#### Directions:
Read through the material below and find each line that has the word "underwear"; copy it.

#### Information provided:
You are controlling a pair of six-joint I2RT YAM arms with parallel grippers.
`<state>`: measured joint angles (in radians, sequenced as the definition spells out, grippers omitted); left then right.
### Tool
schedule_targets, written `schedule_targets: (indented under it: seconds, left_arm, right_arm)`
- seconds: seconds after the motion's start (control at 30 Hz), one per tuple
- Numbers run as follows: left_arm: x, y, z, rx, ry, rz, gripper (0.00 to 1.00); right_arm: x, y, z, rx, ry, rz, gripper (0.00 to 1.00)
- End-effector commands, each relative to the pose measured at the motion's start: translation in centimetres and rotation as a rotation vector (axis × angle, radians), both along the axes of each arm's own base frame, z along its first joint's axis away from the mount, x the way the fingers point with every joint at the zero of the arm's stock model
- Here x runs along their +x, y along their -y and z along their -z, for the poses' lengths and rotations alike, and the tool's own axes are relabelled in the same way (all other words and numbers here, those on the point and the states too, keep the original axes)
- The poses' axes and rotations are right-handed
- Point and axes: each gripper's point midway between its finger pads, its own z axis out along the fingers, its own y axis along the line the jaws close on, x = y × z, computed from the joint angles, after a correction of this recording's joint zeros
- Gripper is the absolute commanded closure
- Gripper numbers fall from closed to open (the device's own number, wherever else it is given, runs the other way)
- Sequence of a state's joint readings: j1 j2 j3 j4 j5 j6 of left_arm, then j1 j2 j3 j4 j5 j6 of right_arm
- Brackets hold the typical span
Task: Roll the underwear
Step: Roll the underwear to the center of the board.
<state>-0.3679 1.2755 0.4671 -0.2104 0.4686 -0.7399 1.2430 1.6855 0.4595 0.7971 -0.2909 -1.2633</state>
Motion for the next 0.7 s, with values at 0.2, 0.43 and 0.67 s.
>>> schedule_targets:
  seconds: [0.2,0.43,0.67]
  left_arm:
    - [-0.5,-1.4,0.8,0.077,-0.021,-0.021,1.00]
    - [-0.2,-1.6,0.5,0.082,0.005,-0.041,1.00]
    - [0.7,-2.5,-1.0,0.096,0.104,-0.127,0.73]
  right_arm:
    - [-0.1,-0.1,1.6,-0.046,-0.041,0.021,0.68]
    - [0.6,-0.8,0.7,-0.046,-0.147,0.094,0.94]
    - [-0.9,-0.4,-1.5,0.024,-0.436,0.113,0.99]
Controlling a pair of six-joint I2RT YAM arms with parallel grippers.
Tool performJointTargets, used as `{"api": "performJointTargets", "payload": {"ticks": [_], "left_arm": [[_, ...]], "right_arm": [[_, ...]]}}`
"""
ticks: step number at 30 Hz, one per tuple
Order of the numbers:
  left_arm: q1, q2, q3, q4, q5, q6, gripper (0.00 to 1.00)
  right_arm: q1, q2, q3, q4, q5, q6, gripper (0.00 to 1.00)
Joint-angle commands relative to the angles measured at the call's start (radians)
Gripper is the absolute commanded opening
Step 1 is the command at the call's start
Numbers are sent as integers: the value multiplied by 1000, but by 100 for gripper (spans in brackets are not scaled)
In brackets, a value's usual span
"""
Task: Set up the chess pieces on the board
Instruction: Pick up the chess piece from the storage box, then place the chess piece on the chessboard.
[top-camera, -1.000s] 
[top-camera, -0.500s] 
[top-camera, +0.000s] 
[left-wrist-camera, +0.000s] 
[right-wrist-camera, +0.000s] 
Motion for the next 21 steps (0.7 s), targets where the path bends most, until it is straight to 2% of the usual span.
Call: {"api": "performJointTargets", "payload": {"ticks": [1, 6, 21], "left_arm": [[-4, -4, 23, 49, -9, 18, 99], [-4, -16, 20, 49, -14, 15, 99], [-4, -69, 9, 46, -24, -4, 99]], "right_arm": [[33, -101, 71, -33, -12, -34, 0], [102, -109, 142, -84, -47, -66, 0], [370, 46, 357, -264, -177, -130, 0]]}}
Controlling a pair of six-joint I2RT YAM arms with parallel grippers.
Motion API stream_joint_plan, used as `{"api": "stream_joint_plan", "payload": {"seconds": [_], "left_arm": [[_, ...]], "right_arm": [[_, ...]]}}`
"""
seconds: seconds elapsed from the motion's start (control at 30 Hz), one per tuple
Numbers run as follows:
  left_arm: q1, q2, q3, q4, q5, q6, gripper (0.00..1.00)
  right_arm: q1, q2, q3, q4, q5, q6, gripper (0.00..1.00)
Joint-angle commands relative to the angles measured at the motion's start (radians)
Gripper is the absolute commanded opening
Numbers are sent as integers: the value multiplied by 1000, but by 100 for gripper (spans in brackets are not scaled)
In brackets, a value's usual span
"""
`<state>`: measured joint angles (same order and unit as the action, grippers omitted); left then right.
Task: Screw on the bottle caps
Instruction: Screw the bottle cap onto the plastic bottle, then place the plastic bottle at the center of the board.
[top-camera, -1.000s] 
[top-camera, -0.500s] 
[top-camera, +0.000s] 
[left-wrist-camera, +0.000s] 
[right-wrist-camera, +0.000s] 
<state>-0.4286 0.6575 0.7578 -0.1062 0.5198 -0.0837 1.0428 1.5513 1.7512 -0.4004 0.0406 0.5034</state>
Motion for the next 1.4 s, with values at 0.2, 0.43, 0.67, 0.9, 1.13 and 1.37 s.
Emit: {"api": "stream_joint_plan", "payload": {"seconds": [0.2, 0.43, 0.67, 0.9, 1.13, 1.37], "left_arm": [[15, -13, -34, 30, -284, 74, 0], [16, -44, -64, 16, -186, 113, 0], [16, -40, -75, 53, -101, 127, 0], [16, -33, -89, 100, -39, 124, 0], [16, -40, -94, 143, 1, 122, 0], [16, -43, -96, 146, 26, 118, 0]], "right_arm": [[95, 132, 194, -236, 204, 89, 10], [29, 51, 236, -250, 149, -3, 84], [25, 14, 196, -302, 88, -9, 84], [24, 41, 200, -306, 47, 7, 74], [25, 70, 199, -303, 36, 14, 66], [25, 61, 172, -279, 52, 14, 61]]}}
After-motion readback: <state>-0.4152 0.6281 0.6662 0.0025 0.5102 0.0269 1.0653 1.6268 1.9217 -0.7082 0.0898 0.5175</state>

#### The answer:
Task: Roll the underwear
Step: Roll the underwear to the center of the board.

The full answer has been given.